- Work to complete:
Only the lines from the one containing "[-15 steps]" through the one containing "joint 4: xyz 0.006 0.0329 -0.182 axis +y" should be printed, exactly as they appear below, with both ends included.

┌────────

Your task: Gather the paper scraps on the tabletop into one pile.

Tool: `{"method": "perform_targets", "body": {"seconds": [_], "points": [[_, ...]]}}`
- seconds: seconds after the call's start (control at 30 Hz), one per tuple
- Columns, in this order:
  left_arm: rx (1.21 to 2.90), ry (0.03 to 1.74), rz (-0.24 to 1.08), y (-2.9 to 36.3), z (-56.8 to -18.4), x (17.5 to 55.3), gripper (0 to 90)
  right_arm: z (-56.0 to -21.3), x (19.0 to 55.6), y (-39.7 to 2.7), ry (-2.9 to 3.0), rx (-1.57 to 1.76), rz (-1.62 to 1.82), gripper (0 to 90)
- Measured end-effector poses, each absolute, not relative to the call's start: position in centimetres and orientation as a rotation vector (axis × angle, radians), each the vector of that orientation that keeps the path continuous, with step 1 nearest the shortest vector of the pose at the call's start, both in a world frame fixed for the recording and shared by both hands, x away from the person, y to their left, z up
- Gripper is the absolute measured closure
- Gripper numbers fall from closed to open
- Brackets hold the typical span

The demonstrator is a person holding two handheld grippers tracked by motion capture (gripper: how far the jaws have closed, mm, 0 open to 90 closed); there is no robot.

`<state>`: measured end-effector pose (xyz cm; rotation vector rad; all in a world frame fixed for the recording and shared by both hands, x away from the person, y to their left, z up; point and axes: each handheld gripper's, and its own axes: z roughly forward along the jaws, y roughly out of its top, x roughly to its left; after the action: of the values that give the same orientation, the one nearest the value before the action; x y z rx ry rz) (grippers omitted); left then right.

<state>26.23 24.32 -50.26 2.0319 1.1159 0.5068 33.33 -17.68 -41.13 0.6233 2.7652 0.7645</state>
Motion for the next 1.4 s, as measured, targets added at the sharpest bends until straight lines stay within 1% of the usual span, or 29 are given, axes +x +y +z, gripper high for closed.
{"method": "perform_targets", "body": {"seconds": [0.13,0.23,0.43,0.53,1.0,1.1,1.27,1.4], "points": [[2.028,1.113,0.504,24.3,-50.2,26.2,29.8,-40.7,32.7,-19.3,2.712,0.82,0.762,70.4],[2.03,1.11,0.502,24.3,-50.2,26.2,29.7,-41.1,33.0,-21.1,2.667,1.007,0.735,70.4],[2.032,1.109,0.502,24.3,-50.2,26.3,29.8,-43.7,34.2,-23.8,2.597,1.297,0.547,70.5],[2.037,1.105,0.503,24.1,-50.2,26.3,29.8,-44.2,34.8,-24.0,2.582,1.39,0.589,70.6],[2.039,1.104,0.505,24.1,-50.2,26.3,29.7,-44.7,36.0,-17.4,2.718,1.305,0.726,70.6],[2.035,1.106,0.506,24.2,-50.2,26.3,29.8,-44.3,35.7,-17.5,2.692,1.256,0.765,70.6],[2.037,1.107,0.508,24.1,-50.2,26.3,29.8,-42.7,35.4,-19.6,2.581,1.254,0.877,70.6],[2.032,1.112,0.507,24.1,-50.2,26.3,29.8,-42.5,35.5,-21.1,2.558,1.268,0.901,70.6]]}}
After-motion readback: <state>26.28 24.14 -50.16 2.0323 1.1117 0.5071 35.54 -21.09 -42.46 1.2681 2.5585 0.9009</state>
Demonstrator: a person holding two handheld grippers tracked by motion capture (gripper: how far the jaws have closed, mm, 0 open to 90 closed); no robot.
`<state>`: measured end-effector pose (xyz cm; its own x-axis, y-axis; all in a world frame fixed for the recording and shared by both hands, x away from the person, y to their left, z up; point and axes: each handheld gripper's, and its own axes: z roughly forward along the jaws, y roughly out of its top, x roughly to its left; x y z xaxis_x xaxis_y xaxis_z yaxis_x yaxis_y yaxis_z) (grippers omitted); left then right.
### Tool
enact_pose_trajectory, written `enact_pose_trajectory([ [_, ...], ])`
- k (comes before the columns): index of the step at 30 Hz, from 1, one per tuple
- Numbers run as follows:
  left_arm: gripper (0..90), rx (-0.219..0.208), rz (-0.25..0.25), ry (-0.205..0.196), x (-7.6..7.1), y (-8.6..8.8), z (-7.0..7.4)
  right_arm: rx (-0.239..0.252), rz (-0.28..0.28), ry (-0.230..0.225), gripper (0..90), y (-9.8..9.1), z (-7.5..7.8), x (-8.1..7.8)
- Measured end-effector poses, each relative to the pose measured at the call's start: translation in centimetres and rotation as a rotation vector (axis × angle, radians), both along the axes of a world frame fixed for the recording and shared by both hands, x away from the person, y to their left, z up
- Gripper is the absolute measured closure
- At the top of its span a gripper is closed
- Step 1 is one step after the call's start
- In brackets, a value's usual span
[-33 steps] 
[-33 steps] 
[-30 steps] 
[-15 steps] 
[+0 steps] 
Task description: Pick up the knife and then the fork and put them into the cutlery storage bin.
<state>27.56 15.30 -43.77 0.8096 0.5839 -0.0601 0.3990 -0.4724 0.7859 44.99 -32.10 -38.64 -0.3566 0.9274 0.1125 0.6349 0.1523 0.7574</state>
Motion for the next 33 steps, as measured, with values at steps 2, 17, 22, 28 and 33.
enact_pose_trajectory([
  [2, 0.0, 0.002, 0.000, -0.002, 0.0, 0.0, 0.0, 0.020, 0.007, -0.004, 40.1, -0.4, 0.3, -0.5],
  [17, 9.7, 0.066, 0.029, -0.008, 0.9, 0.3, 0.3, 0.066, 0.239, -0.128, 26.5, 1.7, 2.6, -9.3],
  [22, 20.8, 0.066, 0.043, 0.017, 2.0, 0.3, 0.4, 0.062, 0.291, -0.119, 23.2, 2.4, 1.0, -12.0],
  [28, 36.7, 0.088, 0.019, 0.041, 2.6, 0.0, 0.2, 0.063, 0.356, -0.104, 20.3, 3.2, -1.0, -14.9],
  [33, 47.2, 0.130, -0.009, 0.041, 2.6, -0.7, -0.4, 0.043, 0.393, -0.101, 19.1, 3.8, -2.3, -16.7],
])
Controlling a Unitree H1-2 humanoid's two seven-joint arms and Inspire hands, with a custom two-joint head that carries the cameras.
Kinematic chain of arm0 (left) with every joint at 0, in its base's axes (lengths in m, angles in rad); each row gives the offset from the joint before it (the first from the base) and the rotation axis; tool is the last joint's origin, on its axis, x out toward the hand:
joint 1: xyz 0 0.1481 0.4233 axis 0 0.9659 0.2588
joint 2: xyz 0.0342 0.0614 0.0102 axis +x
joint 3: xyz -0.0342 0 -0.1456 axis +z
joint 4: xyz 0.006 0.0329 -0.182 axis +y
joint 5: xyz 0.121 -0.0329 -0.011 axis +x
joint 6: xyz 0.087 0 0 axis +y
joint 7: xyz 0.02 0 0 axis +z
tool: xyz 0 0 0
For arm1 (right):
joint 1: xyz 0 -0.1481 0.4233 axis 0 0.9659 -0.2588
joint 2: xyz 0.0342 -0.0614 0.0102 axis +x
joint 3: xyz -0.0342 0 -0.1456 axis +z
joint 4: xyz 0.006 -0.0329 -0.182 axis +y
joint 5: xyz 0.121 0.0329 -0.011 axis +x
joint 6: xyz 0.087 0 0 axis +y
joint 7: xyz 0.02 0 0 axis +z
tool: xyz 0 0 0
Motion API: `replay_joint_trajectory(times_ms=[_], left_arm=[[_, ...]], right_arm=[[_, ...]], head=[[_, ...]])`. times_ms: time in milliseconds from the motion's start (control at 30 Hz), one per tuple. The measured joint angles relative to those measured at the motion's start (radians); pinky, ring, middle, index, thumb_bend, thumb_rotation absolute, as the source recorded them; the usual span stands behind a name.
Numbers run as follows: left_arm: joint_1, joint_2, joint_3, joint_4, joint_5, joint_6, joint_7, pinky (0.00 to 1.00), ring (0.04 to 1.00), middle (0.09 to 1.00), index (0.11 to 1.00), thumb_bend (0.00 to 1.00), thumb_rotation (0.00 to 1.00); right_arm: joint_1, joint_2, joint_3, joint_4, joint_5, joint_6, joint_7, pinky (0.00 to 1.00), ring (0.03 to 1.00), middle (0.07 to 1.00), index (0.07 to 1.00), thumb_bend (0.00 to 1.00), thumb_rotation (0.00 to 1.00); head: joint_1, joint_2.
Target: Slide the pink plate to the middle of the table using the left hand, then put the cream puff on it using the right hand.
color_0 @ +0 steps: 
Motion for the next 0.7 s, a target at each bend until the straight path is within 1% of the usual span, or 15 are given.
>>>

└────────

- Exercise output:
[-15 steps] 
[+0 steps] 
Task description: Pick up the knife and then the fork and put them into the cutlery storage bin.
<state>27.56 15.30 -43.77 0.8096 0.5839 -0.0601 0.3990 -0.4724 0.7859 44.99 -32.10 -38.64 -0.3566 0.9274 0.1125 0.6349 0.1523 0.7574</state>
Motion for the next 33 steps, as measured, with values at steps 2, 17, 22, 28 and 33.
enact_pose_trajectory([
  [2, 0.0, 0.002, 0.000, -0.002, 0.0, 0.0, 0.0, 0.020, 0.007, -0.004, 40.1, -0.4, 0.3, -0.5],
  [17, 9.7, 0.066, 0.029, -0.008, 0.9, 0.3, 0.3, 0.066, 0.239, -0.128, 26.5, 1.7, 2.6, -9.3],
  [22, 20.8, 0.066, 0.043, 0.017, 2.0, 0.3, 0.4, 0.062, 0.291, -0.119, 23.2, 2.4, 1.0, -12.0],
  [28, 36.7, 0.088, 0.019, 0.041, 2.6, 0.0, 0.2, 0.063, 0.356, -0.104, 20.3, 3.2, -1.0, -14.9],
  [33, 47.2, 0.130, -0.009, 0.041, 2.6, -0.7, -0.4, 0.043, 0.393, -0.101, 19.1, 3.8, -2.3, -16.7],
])
Controlling a Unitree H1-2 humanoid's two seven-joint arms and Inspire hands, with a custom two-joint head that carries the cameras.
Kinematic chain of arm0 (left) with every joint at 0, in its base's axes (lengths in m, angles in rad); each row gives the offset from the joint before it (the first from the base) and the rotation axis; tool is the last joint's origin, on its axis, x out toward the hand:
joint 1: xyz 0 0.1481 0.4233 axis 0 0.9659 0.2588
joint 2: xyz 0.0342 0.0614 0.0102 axis +x
joint 3: xyz -0.0342 0 -0.1456 axis +z
joint 4: xyz 0.006 0.0329 -0.182 axis +y

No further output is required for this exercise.